The trouble with that last bit is the kinds of stories you can tell about CFS. You see, the thing is, sick people don’t get to actually do much of anything. There’s no natural building tension that arcs up to a climax. Sick people are all dénouement. We live in the evening after all the exciting things have happened. We can recall back—remember when I was 19 and running around the city? Remember our first date where we walked to the beach by Navy Pier and ate Subway sandwiches, and I was embarrassed about having ordered a meatball sub because they are so messy to eat and I wanted to impress you? Remember when we walked back to the college and you held my hand because it was cold, but then you never let go the whole twenty minute walk home?

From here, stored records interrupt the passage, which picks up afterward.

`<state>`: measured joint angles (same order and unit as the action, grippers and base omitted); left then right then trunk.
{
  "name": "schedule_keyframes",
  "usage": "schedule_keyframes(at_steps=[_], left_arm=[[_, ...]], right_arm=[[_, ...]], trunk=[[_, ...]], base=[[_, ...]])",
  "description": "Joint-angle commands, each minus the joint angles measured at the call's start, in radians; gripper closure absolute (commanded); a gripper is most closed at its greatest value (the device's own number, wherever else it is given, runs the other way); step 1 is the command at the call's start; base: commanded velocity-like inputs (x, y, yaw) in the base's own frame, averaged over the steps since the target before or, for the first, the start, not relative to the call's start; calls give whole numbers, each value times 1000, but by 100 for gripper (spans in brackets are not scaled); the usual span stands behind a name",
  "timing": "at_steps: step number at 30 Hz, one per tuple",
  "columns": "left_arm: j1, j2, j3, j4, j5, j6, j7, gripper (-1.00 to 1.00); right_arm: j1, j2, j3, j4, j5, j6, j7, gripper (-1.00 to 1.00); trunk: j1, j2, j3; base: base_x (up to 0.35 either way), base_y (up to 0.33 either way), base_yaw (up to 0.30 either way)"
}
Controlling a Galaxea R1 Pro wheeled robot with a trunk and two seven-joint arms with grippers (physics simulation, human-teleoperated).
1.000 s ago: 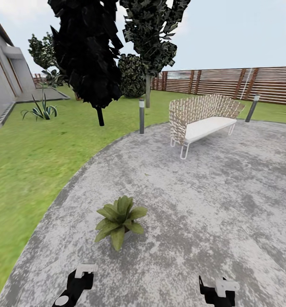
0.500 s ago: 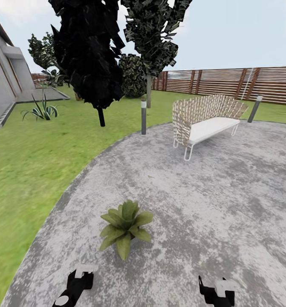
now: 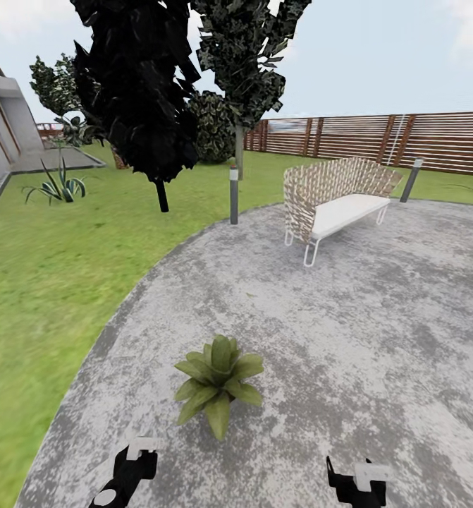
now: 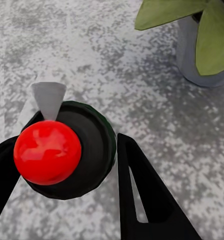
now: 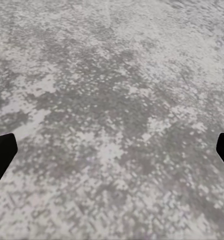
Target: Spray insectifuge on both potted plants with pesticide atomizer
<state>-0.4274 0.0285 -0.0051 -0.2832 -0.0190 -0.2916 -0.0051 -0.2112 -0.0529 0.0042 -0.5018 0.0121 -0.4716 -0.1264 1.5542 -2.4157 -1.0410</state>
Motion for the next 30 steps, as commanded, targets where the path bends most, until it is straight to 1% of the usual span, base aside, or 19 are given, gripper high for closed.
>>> schedule_keyframes(at_steps=[1,4,6,10,11,12,13,14,15,16,17,19,21,22,23,24,27,29,30], left_arm=[[-1,0,-1,1,-3,-3,-1,100],[0,2,-4,-5,-5,-3,0,100],[0,5,-8,-10,-6,-3,0,100],[0,12,-9,-14,-10,-1,0,100],[-1,13,-9,-14,-22,0,0,100],[-2,14,-9,-14,-37,1,0,100],[-4,17,-8,-15,-57,2,-1,100],[-4,19,-8,-15,-69,3,-2,100],[-4,23,-8,-15,-96,4,-7,100],[-5,29,-8,-16,-144,4,-22,100],[-5,31,-8,-15,-163,5,-31,100],[-4,35,-7,-14,-246,9,-80,100],[-9,40,-5,-14,-336,15,-149,100],[-11,42,-4,-14,-354,16,-166,100],[-13,54,-3,-16,-399,20,-216,100],[-15,63,-4,-19,-422,25,-251,100],[-30,80,-6,-33,-484,58,-380,100],[-52,87,-6,-57,-546,85,-490,100],[-57,88,-6,-64,-563,92,-516,100]], right_arm=[[0,0,1,0,1,-3,-3,-100],[0,-3,3,-2,3,-1,-2,-100],[0,-3,3,-4,20,-1,0,-100],[0,-4,1,-16,106,-1,0,-100],[0,-4,1,-29,153,-1,0,-100],[0,-4,1,-41,184,-1,1,-100],[0,-4,1,-54,212,0,1,-100],[0,-4,0,-61,225,0,1,-100],[0,-4,0,-74,250,0,1,-100],[0,-4,1,-90,286,1,2,-100],[0,-4,1,-94,299,1,4,-100],[-1,-2,2,-106,360,2,33,-100],[-1,1,2,-113,442,5,113,-100],[-2,1,2,-114,462,6,135,-100],[-7,2,1,-117,514,17,204,-100],[-12,3,1,-119,539,30,249,-100],[-43,5,1,-123,578,78,385,-100],[-69,5,2,-126,588,97,483,-100],[-76,5,2,-127,589,99,507,-100]], trunk=[[0,0,-1],[0,0,-1],[0,0,-1],[0,0,-1],[0,0,-1],[0,0,-1],[0,0,-1],[0,0,-1],[0,0,-1],[0,0,-1],[0,0,-1],[0,0,-1],[0,0,-1],[0,0,-1],[0,0,-1],[0,0,-1],[0,0,-1],[0,0,-1],[0,0,-1]], base=[[1,16,-3],[-14,5,-1],[-167,1,0],[-238,0,0],[-99,0,0],[-63,0,0],[-40,0,0],[-32,0,0],[-21,0,0],[-11,0,0],[-8,0,0],[-4,0,0],[-2,0,0],[-1,0,0],[0,0,0],[0,0,0],[0,0,0],[0,0,0],[0,0,0]])
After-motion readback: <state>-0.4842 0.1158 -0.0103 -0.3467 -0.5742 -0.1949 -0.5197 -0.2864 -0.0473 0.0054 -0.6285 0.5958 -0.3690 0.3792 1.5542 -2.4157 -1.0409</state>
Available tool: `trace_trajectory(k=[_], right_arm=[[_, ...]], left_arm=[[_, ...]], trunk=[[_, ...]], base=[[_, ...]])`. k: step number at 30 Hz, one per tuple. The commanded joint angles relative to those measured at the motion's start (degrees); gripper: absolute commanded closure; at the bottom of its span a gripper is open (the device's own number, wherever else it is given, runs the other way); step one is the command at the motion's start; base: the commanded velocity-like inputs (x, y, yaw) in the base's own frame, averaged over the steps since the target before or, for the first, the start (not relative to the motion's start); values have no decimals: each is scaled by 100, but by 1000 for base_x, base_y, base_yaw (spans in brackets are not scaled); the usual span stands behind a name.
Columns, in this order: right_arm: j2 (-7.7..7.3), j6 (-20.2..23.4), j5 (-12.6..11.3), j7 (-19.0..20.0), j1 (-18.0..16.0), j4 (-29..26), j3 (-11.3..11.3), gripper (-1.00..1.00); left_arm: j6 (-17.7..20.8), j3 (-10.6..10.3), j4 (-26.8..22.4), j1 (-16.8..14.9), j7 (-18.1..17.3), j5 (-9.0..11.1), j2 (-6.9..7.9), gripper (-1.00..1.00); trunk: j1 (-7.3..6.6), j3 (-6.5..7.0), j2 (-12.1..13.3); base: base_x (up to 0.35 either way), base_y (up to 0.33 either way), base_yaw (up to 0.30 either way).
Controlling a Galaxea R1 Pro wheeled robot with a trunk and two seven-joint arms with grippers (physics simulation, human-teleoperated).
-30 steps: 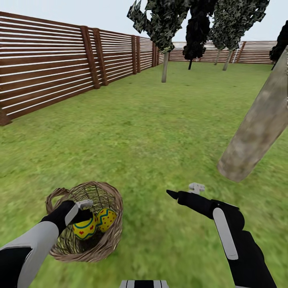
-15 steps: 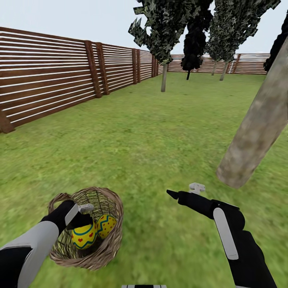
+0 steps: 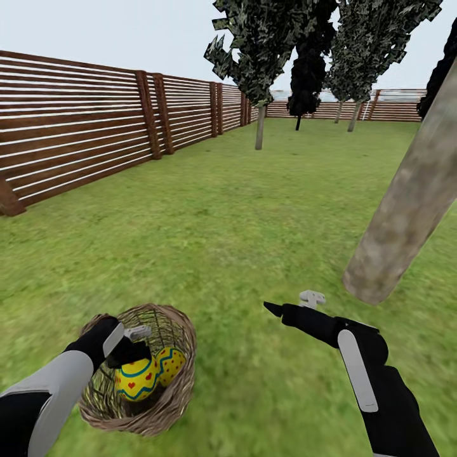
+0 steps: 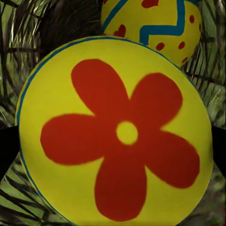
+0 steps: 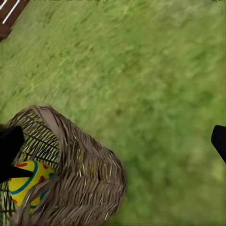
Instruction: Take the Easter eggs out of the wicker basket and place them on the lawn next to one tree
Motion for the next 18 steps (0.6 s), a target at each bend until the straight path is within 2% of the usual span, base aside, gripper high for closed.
trace_trajectory(k=[1,5,12,15,18], right_arm=[[4,28,41,54,-4,-4,-11,-100],[4,28,40,54,-4,-5,6,-100],[0,28,41,54,-4,-6,-15,-100],[-3,28,41,54,-4,-6,-18,-100],[-2,28,40,54,-4,-4,-2,-100]], left_arm=[[109,-3,-6,-1,-101,-1,3,100],[316,-5,-21,-1,-249,4,5,100],[516,-9,-97,-4,-279,12,5,100],[650,-14,-330,-2,-281,12,5,100],[888,-14,-798,-1,-281,12,5,100]], trunk=[[-24,13,40],[-111,85,200],[-265,211,481],[-331,265,601],[-397,319,721]], base=[[0,0,0],[0,0,0],[0,0,0],[0,0,0],[0,0,0]])
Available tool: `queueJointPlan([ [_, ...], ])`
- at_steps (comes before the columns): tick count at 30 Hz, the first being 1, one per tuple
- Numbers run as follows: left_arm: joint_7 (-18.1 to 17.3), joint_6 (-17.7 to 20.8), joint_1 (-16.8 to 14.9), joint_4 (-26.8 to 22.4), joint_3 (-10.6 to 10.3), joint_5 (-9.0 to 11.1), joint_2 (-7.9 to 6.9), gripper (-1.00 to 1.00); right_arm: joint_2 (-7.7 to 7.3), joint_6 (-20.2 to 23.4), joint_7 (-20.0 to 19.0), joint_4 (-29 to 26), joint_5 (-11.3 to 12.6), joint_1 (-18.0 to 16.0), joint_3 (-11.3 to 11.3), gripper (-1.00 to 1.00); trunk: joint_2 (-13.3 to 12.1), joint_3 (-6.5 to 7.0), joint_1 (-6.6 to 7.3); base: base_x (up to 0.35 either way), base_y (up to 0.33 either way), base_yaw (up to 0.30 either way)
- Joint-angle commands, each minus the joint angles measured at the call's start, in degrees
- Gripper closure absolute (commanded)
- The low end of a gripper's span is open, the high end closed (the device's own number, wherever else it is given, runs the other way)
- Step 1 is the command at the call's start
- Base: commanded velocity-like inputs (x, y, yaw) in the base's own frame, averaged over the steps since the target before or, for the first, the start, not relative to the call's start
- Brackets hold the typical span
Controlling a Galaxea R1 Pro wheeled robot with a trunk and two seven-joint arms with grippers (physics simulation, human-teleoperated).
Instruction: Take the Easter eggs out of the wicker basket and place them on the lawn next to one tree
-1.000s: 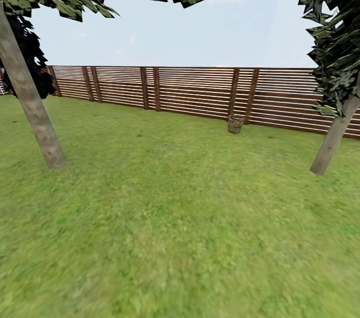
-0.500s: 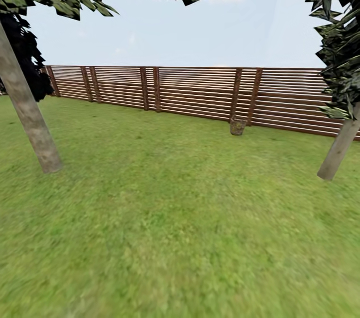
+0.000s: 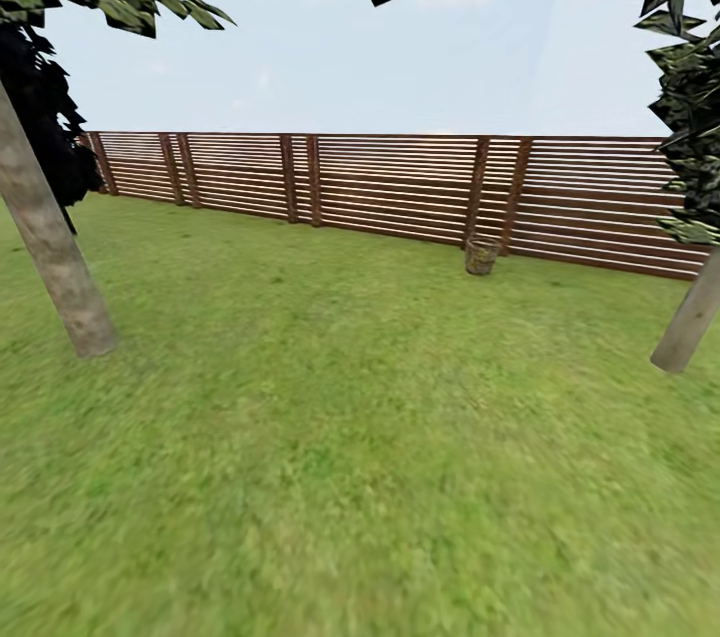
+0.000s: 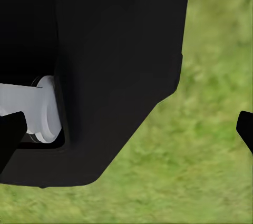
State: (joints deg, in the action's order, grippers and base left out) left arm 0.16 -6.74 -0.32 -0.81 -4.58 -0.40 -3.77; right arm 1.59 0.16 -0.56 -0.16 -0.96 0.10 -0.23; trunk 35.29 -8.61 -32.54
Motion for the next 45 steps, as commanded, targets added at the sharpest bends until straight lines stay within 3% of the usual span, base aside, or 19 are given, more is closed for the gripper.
queueJointPlan([
  [1, 0.0, -0.2, 0.0, 0.0, -0.4, 0.0, -0.01, -1.00, 0.00, 0.0, -0.1, 0.0, -0.1, 0.0, 0.0, -1.00, 0.1, -0.07, -0.05, 0.329, 0.063, 0.000],
  [45, 0.0, -0.2, 0.0, 0.0, -0.4, 0.0, -0.01, -1.00, 0.03, 0.0, -0.1, 0.0, -0.1, 0.0, 0.0, -1.00, 0.1, -0.07, -0.05, 0.329, 0.066, 0.000],
])
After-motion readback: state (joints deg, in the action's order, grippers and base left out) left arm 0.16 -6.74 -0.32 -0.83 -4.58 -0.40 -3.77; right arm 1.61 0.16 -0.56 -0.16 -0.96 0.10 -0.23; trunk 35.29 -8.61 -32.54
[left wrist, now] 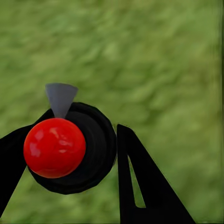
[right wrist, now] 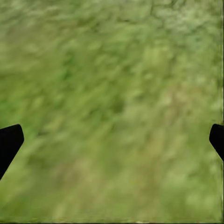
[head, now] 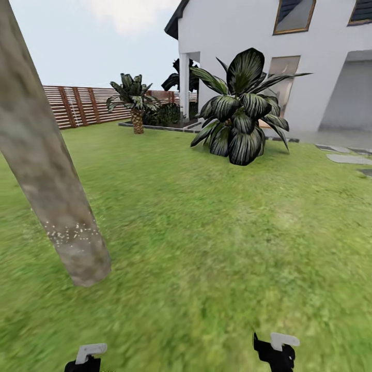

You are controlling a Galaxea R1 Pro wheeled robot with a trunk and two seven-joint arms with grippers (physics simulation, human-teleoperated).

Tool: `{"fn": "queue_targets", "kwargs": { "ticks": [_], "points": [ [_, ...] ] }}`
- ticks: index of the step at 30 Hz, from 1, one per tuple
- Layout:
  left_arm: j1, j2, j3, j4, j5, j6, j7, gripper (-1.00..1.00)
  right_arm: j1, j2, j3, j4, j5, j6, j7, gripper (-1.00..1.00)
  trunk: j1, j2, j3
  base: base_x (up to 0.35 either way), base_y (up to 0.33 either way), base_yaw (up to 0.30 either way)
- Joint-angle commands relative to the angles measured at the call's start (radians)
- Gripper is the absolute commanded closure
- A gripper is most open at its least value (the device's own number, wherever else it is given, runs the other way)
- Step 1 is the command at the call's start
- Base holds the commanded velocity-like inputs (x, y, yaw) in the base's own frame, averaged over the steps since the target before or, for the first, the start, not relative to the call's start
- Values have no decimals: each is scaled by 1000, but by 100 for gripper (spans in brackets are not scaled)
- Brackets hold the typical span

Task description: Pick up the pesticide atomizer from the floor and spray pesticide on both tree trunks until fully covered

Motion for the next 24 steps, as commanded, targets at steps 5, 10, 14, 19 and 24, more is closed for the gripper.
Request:
{"fn": "queue_targets", "kwargs": {
  "ticks": [5,10,14,19,24],
  "points": [
    [-1,0,8,0,-8,-3,-6,100,-1,2,-6,3,8,-3,-3,-100,-1,0,-1,-273,192,-300],
    [-1,1,7,-1,-10,-3,-2,100,3,6,-6,3,9,-3,-3,-100,-1,0,-1,-290,153,-300],
    [-1,1,6,-5,-10,-2,-2,100,5,7,-5,3,9,-3,-3,-100,-1,0,-1,-331,19,-300],
    [-1,2,6,-7,-12,-2,-1,100,6,7,-6,3,9,-3,-3,-100,-1,0,-1,-251,2,-300],
    [-1,3,4,-8,-11,-2,-12,100,7,7,-6,3,9,-3,-3,-100,-1,0,-1,-22,0,-300]
  ]
}}
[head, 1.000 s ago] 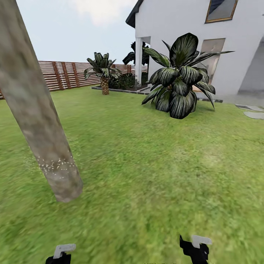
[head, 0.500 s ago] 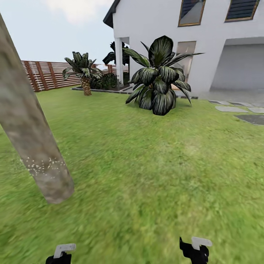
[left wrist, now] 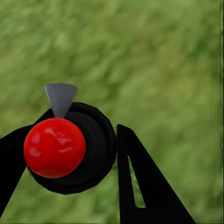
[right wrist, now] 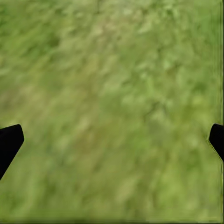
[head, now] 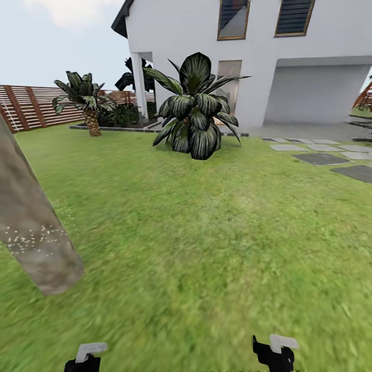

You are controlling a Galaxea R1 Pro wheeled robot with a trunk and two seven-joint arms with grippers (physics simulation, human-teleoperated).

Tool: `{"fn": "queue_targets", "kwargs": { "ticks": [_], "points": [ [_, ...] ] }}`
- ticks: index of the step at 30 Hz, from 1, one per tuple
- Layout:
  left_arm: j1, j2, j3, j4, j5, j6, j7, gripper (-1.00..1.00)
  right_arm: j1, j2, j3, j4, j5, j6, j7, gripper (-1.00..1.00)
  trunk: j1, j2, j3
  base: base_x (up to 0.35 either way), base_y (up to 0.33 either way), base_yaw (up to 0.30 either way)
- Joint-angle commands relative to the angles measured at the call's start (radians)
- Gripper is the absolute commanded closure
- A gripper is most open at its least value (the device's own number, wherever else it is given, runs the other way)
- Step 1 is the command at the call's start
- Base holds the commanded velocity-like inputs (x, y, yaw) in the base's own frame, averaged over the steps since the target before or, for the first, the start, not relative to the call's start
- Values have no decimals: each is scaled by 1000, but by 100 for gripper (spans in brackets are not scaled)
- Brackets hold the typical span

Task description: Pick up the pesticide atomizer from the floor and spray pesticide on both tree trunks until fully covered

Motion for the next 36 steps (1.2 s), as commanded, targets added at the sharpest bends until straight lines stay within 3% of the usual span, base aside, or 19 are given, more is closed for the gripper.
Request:
{"fn": "queue_targets", "kwargs": {
  "ticks": [1,22,36],
  "points": [
    [0,0,8,1,-6,-3,-6,100,-1,1,-6,1,8,-3,-3,-100,0,0,-1,-3,0,-300],
    [1,4,12,8,-4,-5,4,100,-1,1,-5,2,8,-3,-3,-100,0,0,-1,0,0,-300],
    [1,3,11,10,-9,-5,6,100,0,1,-4,3,8,-3,-3,-100,0,0,-1,-203,-183,-300]
  ]
}}
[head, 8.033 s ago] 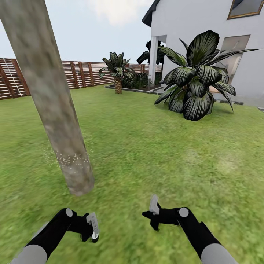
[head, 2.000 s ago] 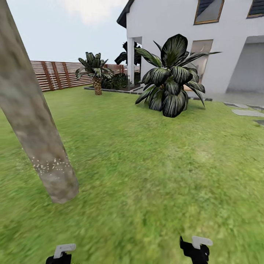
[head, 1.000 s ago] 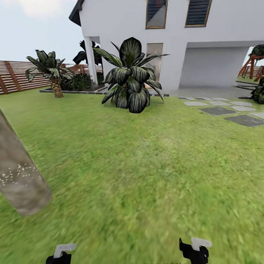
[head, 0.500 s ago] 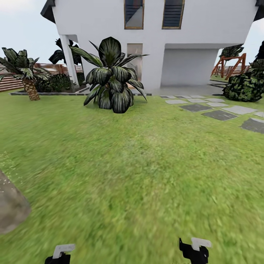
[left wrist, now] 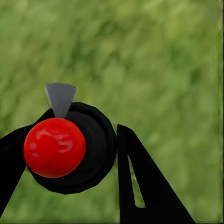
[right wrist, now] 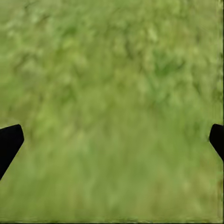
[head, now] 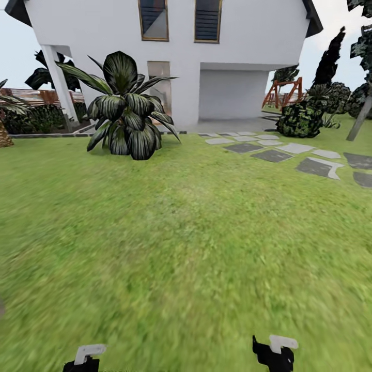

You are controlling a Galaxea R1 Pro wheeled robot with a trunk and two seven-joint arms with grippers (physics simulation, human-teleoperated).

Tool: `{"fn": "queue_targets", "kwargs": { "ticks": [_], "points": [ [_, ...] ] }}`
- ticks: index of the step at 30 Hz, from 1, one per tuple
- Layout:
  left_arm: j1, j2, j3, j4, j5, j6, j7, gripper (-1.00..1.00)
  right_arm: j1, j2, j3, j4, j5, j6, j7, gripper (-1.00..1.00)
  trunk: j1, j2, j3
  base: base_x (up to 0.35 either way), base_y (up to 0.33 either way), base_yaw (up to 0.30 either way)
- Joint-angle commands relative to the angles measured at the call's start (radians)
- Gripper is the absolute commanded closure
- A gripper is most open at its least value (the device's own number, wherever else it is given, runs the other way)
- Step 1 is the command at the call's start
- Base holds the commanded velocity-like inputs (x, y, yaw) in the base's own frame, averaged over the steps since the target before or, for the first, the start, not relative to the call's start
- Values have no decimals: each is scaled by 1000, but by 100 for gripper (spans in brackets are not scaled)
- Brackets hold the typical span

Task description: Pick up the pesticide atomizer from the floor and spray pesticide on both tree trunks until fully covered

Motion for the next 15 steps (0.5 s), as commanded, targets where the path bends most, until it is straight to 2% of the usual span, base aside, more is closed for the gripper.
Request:
{"fn": "queue_targets", "kwargs": {
  "ticks": [1,8,15],
  "points": [
    [0,0,9,0,-7,-3,-5,100,-1,0,-6,1,8,-3,-3,-100,-1,0,-1,-194,-223,-300],
    [0,0,9,0,-6,-3,-5,100,0,0,-6,1,8,-3,-3,-100,-1,0,-1,-140,-245,-300],
    [0,1,10,-1,-5,-3,-5,100,1,0,-6,1,8,-3,-2,-100,-1,0,-1,-24,-268,-300]
  ]
}}
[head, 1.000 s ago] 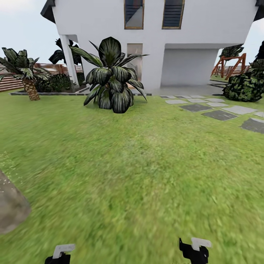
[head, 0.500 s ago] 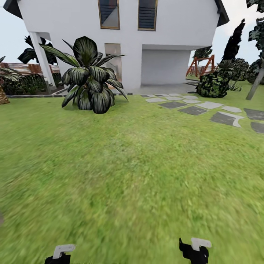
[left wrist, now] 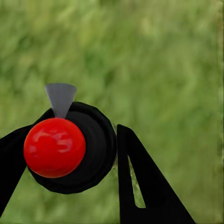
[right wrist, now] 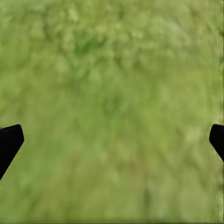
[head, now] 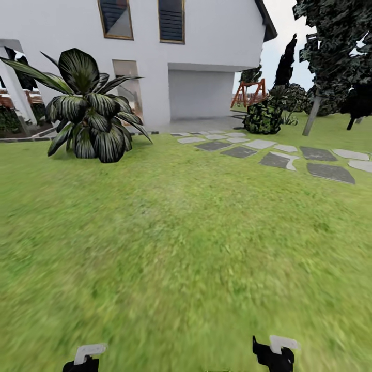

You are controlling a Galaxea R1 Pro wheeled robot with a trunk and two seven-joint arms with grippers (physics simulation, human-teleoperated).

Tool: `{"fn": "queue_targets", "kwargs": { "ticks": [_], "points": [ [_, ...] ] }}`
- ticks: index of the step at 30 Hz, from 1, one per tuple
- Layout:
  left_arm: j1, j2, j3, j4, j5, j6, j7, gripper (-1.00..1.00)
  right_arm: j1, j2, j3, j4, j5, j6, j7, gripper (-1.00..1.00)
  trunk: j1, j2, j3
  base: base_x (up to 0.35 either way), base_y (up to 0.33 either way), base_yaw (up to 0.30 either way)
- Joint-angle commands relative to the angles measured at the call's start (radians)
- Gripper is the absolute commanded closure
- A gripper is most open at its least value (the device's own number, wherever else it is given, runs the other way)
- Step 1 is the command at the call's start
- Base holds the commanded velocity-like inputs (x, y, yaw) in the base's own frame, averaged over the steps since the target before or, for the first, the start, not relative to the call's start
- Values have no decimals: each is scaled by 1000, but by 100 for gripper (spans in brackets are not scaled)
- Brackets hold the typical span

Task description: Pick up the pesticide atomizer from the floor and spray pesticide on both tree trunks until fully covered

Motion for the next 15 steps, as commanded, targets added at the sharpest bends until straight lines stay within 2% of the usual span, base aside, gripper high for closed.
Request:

But now I watch movies about people who decide to change their lives—they go back to college, break out of old patterns, take up dancing or biking or reinvigorate their love life. And I feel like those people are aliens. The longer I’m ill (and it’s been over a decade now), the more separated from normal life I feel. It’s a foreign land populated by foreign people. I read about these people doing their exotic things like walking their dogs or driving to pick up their children from soccer. I watch movies where people fall in love and kiss in the rain. I get out of the house once a week and my husband drives me around and I see people jogging on the beautiful path by the river. And I stare at them thinking: I cannot even fathom what life is like for you.
I don’t want to be one of those
people who is defined by the things I’ve lost. I don’t want to be the piece of
art where all the negative space tells the story. But then there are days like
today, where I barely manage three
hours of work from my couch, and the rest of the day I’m all but catatonic,
laying down and closing my eyes to still the spinning vertigo and resting my
exhausted limbs. Days where I just want to scream at the top of my lungs at how
crappy it is that I can’t drive a car, or get out of the house, or cook a meal,
or contribute to the housework at all, or even read a book.
But the kinds of stories I want to
tell have to end on a hopeful note. Even the story of my own life. So instead
I’ll try to focus on the fact that some meds have allowed me that three hours
of work a day, that I’m getting through my copyedits and will be done by the
due date, that I get to be a writer and have a wonderful career that I love
with work I can do from my couch, that I have a beautiful son and an amazing
husband. And I try to remind myself that no matter the bad crap, this life I have is very good.